WHAT THIS TASK INVOLVES:
Among the entries below, one line contains "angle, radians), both" and another contains "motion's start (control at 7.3". Transcribe those two lines and every line between them, exactly.

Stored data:
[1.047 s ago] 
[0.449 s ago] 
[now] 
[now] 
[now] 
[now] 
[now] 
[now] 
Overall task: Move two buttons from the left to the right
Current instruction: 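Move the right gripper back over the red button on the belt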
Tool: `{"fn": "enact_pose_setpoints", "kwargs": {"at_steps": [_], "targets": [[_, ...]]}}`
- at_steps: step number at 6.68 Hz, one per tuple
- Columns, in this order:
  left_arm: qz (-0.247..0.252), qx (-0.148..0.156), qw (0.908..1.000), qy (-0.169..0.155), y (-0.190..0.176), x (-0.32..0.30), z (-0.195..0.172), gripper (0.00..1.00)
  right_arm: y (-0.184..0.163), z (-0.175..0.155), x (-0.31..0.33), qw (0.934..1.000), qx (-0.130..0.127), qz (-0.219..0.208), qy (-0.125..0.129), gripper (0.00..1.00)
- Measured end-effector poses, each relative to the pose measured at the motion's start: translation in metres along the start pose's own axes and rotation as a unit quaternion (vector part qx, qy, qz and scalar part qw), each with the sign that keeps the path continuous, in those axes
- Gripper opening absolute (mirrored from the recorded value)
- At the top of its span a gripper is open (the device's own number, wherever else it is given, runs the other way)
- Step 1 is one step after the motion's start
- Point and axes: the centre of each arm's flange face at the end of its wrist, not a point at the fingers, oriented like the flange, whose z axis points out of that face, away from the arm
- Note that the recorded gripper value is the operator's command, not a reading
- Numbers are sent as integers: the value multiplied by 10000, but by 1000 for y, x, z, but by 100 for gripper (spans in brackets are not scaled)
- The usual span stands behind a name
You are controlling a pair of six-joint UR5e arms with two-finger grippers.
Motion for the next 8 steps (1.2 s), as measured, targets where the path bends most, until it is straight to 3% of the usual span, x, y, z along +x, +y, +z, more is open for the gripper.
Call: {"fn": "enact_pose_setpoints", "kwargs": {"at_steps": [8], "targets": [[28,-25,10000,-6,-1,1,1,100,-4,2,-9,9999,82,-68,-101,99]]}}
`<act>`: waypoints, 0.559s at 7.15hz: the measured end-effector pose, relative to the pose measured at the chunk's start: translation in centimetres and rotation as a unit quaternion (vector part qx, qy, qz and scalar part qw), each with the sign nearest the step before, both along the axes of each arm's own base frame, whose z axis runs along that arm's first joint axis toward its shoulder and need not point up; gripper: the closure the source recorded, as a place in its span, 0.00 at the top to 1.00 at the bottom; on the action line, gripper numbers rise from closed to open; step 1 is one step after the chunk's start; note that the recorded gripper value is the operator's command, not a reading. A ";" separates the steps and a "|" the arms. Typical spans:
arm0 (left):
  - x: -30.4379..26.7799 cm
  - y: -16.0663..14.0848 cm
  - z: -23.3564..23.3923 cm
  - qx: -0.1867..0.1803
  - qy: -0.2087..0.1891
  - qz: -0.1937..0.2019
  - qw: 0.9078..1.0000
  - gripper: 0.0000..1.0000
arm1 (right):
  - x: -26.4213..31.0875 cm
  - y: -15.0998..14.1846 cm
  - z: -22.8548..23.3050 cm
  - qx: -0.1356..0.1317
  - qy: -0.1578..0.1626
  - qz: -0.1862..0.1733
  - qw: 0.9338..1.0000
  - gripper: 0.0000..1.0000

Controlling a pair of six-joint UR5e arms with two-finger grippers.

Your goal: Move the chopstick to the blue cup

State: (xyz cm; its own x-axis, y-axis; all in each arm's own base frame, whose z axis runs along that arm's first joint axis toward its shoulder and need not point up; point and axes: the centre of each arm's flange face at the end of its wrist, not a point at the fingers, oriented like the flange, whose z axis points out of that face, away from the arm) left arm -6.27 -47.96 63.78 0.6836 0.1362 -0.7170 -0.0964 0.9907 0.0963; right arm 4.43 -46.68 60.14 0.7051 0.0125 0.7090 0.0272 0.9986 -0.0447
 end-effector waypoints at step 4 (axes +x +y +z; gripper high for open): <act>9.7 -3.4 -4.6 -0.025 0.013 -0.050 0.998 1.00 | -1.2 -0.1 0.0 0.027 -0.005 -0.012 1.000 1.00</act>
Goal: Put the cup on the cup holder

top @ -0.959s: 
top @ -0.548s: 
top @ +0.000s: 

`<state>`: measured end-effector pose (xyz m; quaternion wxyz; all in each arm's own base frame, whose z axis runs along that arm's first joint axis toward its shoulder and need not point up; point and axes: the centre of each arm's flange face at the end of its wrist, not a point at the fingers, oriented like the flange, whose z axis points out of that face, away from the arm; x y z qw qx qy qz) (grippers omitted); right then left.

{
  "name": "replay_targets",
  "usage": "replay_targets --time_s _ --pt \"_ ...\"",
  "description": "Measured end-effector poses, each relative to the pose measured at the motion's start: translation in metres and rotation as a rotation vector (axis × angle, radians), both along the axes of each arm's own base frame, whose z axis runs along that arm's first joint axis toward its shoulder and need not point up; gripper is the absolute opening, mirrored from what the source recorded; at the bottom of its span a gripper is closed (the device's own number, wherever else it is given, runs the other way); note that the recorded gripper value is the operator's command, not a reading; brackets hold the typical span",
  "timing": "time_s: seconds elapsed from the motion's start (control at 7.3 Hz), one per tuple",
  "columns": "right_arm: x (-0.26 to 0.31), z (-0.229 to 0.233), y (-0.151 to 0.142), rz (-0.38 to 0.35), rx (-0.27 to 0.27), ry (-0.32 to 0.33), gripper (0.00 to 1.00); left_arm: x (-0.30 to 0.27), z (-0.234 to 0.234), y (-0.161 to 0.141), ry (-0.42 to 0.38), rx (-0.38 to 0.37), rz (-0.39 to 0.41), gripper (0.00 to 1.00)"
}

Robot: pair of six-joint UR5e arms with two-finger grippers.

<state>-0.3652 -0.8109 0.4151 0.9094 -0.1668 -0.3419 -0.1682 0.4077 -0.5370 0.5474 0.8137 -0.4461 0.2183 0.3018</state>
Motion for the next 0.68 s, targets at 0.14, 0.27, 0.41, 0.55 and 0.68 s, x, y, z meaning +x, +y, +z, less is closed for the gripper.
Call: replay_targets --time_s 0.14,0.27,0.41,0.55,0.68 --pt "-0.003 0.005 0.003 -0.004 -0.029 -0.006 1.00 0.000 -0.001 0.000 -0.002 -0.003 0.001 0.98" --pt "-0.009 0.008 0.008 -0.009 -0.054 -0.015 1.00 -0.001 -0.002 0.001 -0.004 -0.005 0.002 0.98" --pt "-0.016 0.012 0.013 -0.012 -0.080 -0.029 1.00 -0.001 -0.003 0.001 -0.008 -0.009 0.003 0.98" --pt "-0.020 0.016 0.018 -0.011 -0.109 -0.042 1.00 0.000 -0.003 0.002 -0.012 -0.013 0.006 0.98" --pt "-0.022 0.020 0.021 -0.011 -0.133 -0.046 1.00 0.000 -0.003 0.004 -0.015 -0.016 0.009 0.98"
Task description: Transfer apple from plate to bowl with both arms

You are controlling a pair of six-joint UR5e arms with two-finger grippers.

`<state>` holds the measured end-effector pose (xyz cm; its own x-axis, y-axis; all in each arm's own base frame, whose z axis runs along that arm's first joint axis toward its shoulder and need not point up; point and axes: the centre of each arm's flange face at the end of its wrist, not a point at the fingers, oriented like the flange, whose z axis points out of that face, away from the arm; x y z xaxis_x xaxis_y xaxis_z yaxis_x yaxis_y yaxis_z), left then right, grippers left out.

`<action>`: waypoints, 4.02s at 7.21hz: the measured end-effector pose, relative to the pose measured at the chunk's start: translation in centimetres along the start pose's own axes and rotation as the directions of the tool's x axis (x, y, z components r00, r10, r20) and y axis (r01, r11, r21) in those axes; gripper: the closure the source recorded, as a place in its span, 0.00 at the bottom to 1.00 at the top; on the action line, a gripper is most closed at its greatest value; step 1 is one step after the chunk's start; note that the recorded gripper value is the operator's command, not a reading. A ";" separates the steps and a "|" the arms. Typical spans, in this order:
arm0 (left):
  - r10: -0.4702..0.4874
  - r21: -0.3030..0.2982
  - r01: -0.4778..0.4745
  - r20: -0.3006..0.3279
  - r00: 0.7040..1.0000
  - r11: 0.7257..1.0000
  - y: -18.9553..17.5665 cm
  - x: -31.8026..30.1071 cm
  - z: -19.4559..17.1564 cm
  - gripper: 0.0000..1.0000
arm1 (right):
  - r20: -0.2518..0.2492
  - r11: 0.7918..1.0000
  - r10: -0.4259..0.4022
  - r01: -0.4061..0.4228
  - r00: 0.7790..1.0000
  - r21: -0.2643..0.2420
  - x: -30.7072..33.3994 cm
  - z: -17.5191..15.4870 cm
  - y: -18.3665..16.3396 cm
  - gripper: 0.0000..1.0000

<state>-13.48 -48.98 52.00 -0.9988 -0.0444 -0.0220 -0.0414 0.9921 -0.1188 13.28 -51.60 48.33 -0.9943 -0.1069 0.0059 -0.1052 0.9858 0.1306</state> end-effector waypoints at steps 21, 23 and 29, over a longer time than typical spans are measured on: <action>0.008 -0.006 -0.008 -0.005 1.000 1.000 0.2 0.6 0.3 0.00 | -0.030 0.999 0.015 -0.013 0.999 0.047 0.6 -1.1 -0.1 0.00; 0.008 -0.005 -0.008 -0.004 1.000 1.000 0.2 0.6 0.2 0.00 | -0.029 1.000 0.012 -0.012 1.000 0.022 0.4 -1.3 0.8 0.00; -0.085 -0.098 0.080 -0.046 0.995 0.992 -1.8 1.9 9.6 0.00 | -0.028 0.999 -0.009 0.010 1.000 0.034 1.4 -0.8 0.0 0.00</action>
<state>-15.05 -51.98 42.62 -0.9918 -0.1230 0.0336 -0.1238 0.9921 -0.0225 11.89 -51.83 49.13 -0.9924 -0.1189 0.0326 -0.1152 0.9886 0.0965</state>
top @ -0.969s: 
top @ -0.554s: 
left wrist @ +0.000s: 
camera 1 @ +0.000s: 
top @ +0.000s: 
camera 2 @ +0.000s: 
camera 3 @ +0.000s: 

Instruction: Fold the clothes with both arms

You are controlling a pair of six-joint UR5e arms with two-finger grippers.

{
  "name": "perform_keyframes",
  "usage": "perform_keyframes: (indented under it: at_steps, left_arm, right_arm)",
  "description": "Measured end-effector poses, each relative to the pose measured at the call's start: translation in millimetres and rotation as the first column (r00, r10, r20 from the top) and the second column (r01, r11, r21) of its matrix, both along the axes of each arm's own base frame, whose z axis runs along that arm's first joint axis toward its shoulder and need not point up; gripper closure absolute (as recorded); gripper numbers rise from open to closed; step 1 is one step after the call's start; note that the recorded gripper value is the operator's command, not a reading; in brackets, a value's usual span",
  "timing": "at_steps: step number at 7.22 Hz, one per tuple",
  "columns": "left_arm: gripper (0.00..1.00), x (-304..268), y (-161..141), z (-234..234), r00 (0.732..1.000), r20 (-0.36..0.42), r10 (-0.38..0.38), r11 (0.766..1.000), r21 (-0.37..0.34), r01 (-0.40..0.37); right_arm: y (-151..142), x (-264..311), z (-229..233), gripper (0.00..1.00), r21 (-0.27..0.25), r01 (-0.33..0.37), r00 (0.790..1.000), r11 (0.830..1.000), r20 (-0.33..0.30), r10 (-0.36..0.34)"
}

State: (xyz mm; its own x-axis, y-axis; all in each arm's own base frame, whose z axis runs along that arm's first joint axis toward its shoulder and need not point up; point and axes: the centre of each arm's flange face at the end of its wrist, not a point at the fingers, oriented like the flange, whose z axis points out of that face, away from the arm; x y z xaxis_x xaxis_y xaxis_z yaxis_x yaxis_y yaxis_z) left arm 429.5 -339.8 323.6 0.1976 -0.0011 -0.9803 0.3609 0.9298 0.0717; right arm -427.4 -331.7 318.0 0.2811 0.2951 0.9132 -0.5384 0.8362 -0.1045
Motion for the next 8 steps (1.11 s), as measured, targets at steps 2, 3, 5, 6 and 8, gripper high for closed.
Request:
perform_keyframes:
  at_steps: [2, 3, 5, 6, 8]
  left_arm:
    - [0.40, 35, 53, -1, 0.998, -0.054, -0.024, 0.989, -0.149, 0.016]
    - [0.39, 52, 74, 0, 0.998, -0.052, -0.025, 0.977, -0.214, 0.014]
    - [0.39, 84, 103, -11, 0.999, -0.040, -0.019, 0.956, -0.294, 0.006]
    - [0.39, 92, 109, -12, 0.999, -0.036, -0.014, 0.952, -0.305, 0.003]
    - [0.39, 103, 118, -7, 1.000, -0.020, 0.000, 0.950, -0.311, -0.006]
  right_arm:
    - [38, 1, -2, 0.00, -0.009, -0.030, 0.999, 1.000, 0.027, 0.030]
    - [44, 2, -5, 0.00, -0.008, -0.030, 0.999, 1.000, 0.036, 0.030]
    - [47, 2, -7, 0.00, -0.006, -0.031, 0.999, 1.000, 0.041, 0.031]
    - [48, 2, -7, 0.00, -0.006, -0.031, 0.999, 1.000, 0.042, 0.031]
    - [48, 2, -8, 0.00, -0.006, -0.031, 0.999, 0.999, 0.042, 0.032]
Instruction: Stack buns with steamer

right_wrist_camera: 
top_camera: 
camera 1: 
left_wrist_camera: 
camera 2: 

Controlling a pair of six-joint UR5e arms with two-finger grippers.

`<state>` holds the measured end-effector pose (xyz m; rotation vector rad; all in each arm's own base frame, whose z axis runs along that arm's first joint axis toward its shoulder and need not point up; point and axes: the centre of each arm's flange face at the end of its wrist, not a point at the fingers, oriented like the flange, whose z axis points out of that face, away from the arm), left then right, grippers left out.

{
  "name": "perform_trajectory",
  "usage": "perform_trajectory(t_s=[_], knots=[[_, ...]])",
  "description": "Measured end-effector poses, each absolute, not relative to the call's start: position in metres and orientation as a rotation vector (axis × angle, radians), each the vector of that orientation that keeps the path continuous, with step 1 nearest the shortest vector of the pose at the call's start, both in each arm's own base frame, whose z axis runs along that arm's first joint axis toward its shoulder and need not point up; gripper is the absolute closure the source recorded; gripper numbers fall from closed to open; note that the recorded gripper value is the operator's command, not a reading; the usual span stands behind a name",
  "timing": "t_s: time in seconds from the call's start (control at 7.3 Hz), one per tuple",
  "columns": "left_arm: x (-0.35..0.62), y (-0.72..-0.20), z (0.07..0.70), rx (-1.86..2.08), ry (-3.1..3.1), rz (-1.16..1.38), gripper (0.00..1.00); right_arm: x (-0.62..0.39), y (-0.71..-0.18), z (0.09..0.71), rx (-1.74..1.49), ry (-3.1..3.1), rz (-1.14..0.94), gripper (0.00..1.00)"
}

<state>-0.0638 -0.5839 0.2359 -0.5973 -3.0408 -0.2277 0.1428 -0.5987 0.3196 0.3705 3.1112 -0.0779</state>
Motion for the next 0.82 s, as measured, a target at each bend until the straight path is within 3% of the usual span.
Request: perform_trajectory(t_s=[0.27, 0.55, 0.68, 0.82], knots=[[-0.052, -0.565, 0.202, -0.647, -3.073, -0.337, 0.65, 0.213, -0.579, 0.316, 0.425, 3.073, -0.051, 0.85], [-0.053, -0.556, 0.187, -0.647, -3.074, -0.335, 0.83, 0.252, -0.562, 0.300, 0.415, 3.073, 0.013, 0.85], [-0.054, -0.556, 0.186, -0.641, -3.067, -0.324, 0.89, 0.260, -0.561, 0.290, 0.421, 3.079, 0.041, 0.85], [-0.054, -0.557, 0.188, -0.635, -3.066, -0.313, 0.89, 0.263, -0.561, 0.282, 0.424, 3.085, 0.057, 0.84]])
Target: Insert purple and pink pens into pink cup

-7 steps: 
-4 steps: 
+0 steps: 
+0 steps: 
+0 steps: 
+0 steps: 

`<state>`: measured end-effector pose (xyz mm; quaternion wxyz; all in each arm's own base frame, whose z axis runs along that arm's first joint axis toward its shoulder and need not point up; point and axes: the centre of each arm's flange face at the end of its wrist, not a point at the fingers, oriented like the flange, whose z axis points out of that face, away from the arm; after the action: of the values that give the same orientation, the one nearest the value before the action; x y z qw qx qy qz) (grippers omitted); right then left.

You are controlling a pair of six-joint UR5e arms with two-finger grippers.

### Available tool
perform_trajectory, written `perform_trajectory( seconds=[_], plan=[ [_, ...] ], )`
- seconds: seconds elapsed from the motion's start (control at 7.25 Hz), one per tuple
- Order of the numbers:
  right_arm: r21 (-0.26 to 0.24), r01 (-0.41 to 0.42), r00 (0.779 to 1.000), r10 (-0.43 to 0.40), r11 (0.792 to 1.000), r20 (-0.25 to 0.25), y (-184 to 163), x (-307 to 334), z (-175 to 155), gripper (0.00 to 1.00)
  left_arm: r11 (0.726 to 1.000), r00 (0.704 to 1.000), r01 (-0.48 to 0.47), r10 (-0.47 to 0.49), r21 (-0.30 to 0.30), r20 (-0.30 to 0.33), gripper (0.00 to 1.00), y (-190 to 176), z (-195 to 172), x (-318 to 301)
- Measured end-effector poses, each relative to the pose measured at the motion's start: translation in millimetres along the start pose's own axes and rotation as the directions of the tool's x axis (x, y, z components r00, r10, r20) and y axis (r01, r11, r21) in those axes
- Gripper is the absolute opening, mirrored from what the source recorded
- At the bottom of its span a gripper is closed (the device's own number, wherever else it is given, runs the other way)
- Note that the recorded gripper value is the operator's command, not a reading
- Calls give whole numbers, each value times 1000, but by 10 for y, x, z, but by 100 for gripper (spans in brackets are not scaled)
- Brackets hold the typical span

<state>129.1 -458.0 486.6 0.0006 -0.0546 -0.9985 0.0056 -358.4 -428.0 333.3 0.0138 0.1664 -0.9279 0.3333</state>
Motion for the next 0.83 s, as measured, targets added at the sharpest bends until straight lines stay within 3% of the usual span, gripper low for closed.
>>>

WRITTEN SOLUTION:
  "description": "Measured end-effector poses, each relative to the pose measured at the motion's start: translation in metres and rotation as a rotation vector (axis × angle, radians), both along the axes of each arm's own base frame, whose z axis runs along that arm's first joint axis toward its shoulder and need not point up; gripper is the absolute opening, mirrored from what the source recorded; at the bottom of its span a gripper is closed (the device's own number, wherever else it is given, runs the other way); note that the recorded gripper value is the operator's command, not a reading; brackets hold the typical span",
  "timing": "time_s: seconds elapsed from the motion's start (control at 7.3 Hz), one per tuple",

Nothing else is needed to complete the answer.